Cina, manifestarono contro la censura comunista: alla sbarra

29 Nov 2014 15:10 - di Priscilla Del Ninno

La censura nella Cina comunista è uno spauracchio quotidiano e al tempo stesso lo spettro di un tabù dalle antiche ascendenze: sempre e comunque un pericolo che implica drammatiche conseguenze. Inutile tentare di rinnegarla o, peggio ancora, di trasgredirne i precetti, magari provando anche semplicemente ad aggirarne gli ostacoli. E a dimostrarlo, una volta di più, è l’ultimo caso che ha coinvolto due attivisti accusati di aver organizzato manifestazioni contro il bavaglio di regime: per loro, l’incubo e la farsa di un processo dalla sentenza praticamente annunciata è appena all’inizio.

Il processo agli attivisti

I protagonisti – e vittime – della vicenda sono Guo Feixong e Sun Desheng (i nomi con i quali sono conosciuti Yang Maodong e Sun Sihuo), e rischiano fino a cinque anni di carcere per aver creato «disturbo dell’ordine pubblico», la formula molto spesso usata dalle autorità cinesi per condannare gli oppositori al regime. I due sono “colpevoli” di aver sostenuto le proteste di centinaia di persone l’anno scorso a gennaio contro la decisione governativa di censurare un editoriale del giornale di Canton (ora Guangzhou) Southern Weekend, critico nei confronti delle autorità. In quell’occasione, Tuo Zhen, leader del Dipartimento per la propaganda del Guangdong, la provincia meridionale dove viene pubblicata la testata, ordinò la rimozione dell’articolo che sosteneva la necessità di riforme, per sostituirlo con uno scritto di suo pugno, e naturalmente favorevole alle iniziative di governo. La cosa – che era impossibile passasse inosservata – portò i giornalisti alla protesta: e con loro scesero in piazza centinaia di persone. Naturalmente la folla “pericolosamente tumultuosa” fu immediatamente ridotta al silenzio e, a seguito delle retate delle forze dell’ordine contro i sostenitori delle rimostranze di piazza, Guo Feixong detenuto per 15 mesi. Ora lo attende il processo, appena cominciato venerdì mattina alle 9, e andato avanti tutta la notte.

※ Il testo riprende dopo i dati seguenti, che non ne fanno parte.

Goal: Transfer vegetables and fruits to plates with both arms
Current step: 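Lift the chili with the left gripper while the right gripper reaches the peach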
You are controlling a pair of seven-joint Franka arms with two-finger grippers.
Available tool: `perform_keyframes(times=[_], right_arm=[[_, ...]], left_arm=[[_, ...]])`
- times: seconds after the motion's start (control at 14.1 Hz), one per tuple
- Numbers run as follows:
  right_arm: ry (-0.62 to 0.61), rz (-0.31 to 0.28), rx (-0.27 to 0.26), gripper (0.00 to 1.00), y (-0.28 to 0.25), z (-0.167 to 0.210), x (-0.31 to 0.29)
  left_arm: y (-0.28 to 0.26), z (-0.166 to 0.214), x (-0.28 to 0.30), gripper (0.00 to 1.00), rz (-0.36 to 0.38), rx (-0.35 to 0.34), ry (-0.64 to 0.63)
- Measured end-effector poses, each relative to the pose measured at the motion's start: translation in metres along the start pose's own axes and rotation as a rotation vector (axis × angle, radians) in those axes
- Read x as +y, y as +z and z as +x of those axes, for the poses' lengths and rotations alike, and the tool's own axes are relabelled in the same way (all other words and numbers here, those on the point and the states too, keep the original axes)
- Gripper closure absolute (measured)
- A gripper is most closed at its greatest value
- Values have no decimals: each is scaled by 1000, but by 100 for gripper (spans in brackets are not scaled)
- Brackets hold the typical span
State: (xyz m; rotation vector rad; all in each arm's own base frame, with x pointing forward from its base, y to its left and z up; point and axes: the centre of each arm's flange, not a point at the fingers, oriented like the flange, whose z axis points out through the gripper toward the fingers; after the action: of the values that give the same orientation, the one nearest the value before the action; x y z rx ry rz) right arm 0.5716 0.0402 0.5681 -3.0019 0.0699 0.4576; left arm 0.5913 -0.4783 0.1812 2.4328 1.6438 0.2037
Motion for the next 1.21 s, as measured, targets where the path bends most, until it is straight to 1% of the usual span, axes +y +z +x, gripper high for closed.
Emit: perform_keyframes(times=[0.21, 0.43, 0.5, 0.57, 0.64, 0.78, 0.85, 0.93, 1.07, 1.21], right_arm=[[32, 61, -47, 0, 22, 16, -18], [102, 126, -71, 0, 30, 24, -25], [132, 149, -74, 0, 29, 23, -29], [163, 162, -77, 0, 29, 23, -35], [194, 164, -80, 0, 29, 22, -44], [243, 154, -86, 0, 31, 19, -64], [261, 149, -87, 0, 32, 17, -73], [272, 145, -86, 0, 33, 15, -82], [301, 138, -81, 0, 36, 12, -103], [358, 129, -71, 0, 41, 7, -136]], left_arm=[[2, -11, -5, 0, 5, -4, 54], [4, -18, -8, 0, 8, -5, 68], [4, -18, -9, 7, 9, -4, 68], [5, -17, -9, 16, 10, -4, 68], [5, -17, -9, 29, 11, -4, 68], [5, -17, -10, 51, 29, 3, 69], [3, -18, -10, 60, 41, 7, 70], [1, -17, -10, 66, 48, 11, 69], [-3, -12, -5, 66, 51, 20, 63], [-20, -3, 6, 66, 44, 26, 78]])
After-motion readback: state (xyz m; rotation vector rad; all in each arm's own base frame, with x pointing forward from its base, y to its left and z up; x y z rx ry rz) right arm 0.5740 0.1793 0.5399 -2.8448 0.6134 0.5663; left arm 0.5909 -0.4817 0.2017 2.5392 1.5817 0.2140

Un bavaglio collaudato dalla storia

Ma questo, purtroppo, è solo l’ultimo capitolo di una lunga storia di repressione e silenzio. Di censura mediatica e di dittatoriale cultura della propaganda di uno storico e collaudatissimo sistema di controllo assoluto: quello della Cina comunista. Un complesso meccanismo a ingranaggi multipli e dalle molteplici applicazioni che, dai banchi di scuola al web, passando attraverso i canali dell’informazione di regime e per le proposte spettacolari, tutto controlla e reprime meticolosamente, pur di negare spazi – anche minimi – al dissenso. Al confronto dialettico. Alla libera di circolazione delle idee. Uno schema di controllo e di sanzionamento articolato e collaudato nel tempo, e applicato con successo – solo per citare gli ultimi eclatanti casi – dagli accadimenti di Tienanmen alla interminabile lotta per l’autonomia del Tibet, fino alle rivendicazioni dello Xinjiang, ai più famosi episodi di repressione di regime. Un sistema multitasking particolarmente efficace che in un breve arco di ore riesce a rimuovere un contenuto sgradito da qualunque anfratto della piattaforma mediatica. Ad azzerare l’iniziativa di qualunque volenteroso oppositore.